→ TASK DESCRIPTION
Line count for "monitor": state how many lines of the data below include it, and output nothing more.

→ RECORDS FOR PROCESSING
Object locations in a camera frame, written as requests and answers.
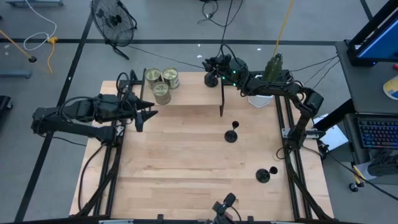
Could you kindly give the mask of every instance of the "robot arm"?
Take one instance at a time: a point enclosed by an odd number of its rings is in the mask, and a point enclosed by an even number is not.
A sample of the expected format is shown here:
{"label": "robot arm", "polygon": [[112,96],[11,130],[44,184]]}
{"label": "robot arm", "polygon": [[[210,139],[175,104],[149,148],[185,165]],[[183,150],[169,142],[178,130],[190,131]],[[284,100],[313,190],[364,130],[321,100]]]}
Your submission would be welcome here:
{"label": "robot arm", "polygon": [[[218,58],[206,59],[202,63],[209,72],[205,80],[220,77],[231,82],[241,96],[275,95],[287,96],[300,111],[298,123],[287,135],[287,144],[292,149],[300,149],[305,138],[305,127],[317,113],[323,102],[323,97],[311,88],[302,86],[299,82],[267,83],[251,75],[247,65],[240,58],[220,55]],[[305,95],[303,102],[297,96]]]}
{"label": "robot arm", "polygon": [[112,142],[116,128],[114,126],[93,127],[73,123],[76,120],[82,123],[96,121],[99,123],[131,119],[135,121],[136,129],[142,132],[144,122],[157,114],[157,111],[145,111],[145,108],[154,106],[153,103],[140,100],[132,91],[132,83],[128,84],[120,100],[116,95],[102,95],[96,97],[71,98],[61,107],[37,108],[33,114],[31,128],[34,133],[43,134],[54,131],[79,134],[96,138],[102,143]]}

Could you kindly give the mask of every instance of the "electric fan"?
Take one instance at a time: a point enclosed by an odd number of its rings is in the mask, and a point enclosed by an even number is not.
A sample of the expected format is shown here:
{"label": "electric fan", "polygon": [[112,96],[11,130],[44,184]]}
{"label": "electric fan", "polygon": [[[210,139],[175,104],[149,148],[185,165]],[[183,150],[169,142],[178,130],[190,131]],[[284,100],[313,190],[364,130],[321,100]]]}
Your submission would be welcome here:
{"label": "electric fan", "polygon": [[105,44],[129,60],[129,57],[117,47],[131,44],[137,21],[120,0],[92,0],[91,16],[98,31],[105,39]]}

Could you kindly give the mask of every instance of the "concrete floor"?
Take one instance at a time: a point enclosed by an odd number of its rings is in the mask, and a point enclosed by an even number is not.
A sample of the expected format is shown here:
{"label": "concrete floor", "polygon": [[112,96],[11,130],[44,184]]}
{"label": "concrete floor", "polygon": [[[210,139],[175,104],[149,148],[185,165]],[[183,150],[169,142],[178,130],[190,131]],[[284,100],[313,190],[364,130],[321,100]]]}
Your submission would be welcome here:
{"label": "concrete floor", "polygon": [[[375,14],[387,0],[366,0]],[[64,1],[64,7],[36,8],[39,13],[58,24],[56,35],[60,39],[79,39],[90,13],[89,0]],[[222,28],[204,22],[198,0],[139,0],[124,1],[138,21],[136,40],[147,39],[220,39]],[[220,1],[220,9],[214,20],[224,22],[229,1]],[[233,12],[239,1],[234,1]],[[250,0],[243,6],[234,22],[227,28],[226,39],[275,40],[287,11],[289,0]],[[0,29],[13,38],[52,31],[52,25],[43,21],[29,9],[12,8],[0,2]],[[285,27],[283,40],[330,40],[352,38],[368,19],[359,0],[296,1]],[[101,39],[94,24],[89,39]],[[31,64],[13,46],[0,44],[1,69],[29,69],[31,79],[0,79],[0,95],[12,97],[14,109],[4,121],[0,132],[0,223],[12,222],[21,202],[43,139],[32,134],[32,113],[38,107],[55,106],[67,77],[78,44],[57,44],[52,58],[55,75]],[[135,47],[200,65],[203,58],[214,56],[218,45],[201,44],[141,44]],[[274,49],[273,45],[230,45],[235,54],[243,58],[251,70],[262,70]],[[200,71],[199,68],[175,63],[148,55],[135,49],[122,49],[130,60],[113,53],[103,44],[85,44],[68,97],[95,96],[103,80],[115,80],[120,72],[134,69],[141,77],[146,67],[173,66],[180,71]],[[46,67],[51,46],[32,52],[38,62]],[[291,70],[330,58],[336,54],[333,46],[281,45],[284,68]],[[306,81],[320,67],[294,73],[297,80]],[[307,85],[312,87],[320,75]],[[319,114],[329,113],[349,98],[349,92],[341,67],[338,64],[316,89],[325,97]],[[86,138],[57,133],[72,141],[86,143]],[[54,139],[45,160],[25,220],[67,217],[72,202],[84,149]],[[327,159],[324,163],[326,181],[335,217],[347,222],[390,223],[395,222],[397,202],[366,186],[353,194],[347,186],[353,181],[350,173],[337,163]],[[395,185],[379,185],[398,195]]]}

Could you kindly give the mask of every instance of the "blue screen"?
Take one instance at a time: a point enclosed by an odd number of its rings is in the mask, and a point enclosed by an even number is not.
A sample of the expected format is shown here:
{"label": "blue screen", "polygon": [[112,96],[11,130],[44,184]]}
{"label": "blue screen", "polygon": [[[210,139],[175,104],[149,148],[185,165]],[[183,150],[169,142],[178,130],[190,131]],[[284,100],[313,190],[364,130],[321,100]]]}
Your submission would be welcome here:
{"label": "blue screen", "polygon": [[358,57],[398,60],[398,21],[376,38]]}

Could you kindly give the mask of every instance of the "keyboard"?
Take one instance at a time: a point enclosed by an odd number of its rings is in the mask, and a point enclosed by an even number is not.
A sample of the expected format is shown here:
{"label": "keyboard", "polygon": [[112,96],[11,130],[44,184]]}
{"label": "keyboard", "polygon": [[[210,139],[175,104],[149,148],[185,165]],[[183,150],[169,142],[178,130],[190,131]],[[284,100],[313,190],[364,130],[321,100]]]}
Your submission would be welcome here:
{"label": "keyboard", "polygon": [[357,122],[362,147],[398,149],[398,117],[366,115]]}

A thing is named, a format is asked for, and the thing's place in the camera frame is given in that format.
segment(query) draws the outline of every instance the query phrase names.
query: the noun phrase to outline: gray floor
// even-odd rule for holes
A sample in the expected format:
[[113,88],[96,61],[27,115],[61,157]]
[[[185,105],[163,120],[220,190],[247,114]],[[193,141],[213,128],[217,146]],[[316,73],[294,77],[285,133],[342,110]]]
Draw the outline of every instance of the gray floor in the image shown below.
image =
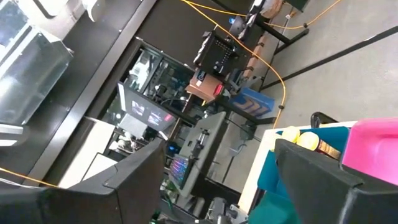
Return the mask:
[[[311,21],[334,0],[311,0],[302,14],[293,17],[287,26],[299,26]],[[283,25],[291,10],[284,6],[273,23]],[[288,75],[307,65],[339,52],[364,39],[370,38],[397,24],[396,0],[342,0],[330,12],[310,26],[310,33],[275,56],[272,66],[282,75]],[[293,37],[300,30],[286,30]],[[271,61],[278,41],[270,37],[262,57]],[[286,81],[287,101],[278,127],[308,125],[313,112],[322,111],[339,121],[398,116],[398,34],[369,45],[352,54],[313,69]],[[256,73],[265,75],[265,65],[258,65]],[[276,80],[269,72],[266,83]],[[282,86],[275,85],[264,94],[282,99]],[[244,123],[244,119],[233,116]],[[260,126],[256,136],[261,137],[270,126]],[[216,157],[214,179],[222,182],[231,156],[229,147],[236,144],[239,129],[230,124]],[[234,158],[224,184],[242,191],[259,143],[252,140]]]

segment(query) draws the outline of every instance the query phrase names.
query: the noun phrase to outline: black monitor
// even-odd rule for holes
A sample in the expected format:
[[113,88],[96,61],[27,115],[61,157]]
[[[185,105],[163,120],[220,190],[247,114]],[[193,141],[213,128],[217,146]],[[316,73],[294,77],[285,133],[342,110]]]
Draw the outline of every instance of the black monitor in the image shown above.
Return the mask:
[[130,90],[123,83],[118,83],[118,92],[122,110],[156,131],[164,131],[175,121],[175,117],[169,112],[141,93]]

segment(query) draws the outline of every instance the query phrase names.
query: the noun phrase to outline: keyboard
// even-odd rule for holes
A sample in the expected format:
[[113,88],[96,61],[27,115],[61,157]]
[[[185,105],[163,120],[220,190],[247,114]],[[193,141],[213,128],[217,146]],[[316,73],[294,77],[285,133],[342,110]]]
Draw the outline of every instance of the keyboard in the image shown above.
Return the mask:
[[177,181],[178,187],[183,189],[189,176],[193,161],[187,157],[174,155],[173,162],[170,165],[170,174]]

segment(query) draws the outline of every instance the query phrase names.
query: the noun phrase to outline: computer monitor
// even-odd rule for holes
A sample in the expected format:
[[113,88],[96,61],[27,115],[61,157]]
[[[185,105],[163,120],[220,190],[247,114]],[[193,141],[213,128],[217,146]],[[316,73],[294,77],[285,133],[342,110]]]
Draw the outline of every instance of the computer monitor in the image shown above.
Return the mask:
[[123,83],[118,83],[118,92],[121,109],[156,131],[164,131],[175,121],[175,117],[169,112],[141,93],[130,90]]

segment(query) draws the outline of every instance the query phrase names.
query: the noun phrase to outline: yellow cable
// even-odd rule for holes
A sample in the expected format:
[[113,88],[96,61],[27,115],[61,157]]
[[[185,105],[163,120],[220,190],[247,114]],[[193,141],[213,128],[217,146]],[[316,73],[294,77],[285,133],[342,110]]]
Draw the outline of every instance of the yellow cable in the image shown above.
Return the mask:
* * *
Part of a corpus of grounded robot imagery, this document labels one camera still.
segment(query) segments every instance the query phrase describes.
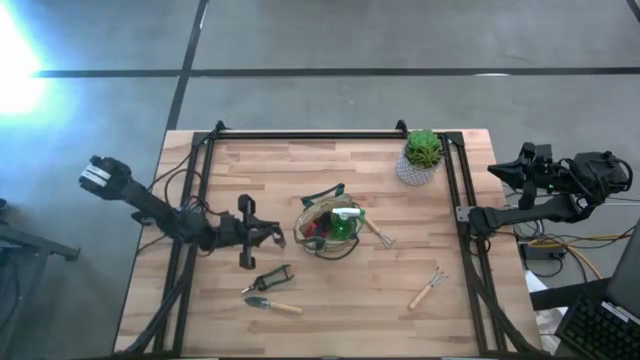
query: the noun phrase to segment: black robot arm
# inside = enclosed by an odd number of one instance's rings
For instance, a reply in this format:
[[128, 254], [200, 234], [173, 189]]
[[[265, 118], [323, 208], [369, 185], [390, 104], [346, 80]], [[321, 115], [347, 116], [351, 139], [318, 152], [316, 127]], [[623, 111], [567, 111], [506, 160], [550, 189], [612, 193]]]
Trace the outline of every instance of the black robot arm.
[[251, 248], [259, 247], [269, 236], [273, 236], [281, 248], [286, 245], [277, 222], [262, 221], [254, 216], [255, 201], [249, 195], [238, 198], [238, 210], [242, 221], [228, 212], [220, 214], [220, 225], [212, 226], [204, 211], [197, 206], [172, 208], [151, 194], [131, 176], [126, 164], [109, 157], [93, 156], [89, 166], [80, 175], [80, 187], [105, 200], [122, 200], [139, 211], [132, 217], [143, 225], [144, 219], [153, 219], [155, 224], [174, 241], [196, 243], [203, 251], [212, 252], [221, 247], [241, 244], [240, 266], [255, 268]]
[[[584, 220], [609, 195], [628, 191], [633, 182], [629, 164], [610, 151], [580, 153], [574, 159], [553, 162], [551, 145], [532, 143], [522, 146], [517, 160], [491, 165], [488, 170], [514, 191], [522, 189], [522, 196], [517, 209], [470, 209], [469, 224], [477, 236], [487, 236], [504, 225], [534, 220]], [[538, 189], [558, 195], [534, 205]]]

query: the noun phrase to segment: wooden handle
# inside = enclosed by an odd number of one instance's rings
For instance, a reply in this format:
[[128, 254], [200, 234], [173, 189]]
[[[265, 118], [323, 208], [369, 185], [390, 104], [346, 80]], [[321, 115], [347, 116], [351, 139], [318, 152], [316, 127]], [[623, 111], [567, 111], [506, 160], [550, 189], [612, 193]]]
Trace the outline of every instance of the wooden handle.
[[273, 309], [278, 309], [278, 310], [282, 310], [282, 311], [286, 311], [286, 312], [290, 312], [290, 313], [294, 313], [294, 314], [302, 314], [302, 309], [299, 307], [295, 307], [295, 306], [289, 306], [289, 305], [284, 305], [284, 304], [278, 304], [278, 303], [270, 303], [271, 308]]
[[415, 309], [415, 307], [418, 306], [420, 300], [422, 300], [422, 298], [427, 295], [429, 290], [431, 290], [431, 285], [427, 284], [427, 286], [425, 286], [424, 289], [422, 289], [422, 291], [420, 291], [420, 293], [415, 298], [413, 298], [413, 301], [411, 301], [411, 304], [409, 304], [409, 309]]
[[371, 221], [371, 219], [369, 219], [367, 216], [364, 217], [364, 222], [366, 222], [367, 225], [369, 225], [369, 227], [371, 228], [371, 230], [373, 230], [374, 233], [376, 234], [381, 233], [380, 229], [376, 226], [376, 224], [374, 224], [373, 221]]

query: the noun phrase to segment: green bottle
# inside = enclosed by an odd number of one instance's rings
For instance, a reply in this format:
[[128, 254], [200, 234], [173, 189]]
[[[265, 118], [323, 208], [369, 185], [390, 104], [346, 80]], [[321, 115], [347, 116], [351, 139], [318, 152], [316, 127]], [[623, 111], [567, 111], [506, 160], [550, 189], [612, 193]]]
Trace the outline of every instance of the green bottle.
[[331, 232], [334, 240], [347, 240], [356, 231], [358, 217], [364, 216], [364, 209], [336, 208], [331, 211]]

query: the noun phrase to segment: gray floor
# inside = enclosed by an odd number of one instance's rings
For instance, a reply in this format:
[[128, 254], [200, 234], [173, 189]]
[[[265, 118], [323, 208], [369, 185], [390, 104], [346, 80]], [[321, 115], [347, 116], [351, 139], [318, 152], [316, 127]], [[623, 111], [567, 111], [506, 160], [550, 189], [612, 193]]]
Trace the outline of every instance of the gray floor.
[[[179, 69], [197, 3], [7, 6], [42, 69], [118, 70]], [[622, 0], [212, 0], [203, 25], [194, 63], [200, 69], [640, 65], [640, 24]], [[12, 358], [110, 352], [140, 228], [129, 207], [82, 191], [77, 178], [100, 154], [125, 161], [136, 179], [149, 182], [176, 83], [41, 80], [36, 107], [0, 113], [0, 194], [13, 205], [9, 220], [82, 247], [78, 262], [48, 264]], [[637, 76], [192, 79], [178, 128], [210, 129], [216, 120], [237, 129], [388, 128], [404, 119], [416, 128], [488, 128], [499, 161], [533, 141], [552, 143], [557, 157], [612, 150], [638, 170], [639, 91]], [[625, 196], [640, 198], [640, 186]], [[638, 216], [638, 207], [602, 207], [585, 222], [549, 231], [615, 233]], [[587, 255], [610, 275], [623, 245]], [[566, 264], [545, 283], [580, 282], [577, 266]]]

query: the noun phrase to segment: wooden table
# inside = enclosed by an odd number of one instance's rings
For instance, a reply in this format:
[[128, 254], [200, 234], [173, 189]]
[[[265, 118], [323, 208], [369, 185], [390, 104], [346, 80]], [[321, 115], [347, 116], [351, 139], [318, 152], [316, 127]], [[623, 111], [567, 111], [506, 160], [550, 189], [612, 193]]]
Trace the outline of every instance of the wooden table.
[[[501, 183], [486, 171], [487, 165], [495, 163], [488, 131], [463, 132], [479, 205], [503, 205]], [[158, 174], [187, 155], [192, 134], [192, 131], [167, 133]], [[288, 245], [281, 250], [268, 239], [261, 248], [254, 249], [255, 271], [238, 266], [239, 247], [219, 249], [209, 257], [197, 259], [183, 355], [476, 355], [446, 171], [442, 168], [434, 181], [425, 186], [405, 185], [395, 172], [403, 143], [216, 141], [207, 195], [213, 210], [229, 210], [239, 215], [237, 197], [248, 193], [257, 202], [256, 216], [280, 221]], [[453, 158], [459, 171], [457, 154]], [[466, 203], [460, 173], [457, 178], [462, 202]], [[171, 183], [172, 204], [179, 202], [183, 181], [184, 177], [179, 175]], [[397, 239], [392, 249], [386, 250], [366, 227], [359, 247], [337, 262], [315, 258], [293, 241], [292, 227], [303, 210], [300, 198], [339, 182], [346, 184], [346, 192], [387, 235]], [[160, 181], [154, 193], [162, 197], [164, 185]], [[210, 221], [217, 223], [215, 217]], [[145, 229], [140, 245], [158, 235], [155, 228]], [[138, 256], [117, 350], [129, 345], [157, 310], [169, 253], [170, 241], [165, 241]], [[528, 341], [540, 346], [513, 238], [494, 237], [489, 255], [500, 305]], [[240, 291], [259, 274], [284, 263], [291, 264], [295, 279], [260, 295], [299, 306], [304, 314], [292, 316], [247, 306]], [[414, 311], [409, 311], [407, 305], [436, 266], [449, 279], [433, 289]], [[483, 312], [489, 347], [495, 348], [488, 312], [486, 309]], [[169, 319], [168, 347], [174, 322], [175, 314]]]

→ ANSWER TO THIS EXERCISE
4